Drug dealer receives mandatory sentence

Man first in county to get 25 years without possibility of parole

November 04, 1999|By Mike Farabaugh | Mike Farabaugh,SUN STAFF

Yesterday, a Baltimore man, who has twice been convicted of felony drug crimes, became the first drug offender to receive a 25-year mandatory sentence in Carroll County.

Marvin Powell, 35, of the 2400 block of W. Cold Spring Lane in Pimlico must serve the entire sentence without possibility of parole under mandatory-sentencing laws, said Carroll State's Attorney Jerry F. Barnes.

Powell pleaded guilty yesterday to selling cocaine to an undercover state trooper near a Westminster convenience store in May.

"Twenty-five years without parole is equivalent to a 100-year sentence," said Barnes, noting someone serving 100 years would be eligible for parole after "doing one-fourth of the time."

"This law is one of the best deterrents prosecutors have in drug enforcement," he said.

Powell said little as his rights were explained by his lawyer, James Rhodes.

Powell showed no reaction as Barnes told Circuit Judge Luke K. Burns Jr. that the defendant sold 20 packages of cocaine to an undercover state trooper for $300. Each package contained one rock of cocaine and easily could have been resold for $20 each on the street, Barnes said.
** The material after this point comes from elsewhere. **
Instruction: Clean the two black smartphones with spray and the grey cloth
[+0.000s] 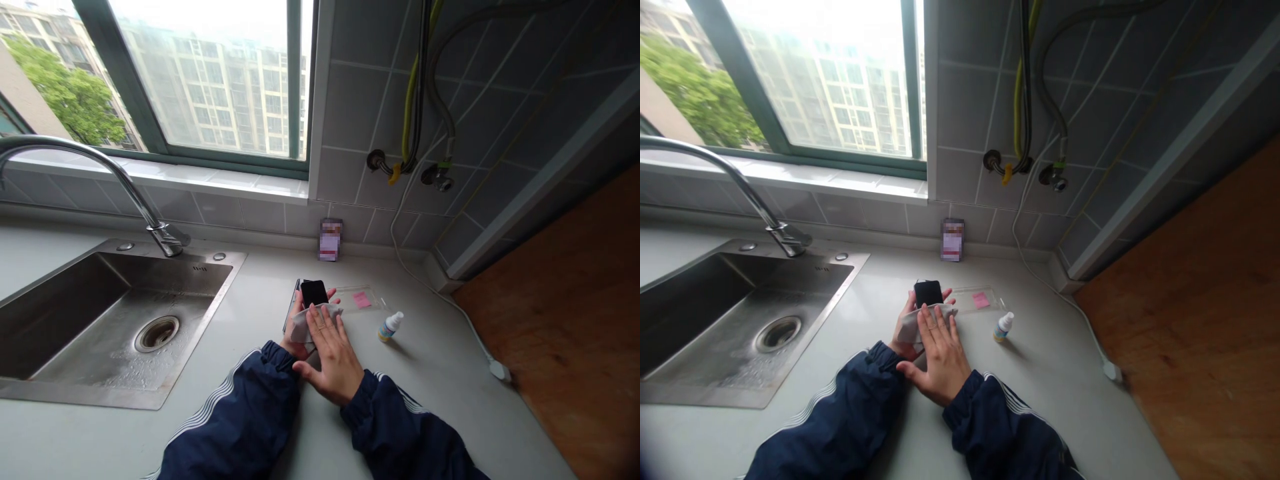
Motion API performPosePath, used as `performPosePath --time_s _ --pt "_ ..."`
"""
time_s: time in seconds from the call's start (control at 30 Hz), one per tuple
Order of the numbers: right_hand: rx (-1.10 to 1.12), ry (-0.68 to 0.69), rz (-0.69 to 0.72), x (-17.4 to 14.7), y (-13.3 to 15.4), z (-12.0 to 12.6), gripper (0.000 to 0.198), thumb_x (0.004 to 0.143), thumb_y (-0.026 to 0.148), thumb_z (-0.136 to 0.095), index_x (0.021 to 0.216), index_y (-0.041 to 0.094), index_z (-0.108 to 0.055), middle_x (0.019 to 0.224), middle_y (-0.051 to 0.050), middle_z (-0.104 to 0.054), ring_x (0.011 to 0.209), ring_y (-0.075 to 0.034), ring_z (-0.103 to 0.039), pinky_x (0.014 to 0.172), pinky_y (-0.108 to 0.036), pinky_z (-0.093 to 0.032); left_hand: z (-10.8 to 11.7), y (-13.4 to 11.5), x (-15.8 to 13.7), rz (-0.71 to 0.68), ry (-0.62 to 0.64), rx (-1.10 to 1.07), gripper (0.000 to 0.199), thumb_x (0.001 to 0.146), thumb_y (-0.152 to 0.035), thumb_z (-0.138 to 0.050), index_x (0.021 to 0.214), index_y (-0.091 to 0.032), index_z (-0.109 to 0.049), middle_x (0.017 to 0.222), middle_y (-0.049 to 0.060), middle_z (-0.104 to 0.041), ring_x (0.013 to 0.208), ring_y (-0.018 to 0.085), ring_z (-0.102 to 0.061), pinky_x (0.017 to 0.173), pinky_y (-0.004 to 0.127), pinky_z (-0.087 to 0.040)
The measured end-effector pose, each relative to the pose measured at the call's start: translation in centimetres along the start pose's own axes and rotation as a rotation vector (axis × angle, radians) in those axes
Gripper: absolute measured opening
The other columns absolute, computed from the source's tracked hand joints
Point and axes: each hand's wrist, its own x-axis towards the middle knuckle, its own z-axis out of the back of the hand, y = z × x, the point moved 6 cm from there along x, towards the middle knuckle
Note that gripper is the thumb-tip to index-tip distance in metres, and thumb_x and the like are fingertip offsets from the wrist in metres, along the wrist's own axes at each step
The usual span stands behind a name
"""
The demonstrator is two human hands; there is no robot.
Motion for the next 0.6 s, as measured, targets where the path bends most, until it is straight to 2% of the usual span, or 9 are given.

Powell was eligible for the mandatory sentence because he was convicted in 1993 in Baltimore for possession with the intent to distribute heroin, Barnes said. Powell was sentenced to 18 months in jail on that conviction, the prosecutor noted.

In March 1995, Powell was sentenced to four years in prison in a second Baltimore conviction on another heroin charge, Barnes told the judge, presenting copies of Division of Correction records to prove a mandatory sentence was required. He provided the court no alternative.

Barnes said he has successfully prosecuted four drug offenders who received 20-year terms without parole.

"I hope the word gets out to all those with prior drug convictions, that we will seek a mandatory sentence every time," he said.